### Exercise aim
Return the lines from the one containing "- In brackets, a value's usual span" to the end of the material, both end lines included, exactly and with nothing else.

### Recorded data
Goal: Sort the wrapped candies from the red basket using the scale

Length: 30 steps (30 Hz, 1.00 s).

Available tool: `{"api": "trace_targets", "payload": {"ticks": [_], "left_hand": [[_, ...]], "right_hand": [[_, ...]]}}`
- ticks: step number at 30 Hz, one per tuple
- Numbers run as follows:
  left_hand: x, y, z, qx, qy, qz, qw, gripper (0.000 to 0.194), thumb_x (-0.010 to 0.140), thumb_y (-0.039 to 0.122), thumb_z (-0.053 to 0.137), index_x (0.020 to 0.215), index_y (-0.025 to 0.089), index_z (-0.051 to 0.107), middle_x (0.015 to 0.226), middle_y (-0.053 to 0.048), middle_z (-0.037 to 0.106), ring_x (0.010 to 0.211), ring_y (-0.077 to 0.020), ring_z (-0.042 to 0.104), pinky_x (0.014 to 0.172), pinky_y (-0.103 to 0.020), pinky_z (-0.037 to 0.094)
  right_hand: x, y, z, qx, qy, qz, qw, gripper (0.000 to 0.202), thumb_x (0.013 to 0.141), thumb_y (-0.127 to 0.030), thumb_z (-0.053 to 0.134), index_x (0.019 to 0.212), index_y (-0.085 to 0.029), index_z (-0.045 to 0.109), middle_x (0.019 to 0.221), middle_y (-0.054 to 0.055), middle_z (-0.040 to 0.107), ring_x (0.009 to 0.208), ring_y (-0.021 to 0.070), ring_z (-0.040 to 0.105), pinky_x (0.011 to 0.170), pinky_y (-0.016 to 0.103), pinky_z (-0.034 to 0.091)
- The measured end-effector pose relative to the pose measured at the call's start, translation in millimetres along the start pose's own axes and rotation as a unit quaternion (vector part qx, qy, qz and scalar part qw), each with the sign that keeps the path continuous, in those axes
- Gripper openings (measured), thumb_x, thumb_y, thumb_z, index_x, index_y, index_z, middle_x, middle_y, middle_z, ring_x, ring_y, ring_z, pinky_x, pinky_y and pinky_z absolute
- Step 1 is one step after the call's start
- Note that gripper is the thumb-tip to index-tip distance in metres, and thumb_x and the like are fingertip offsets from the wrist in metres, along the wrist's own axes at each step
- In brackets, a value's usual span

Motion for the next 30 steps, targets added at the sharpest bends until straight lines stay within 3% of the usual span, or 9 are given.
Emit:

### Answer to this problem
- In brackets, a value's usual span

Motion for the next 30 steps, targets added at the sharpest bends until straight lines stay within 3% of the usual span, or 9 are given.
Emit:

The output for this exercise is complete.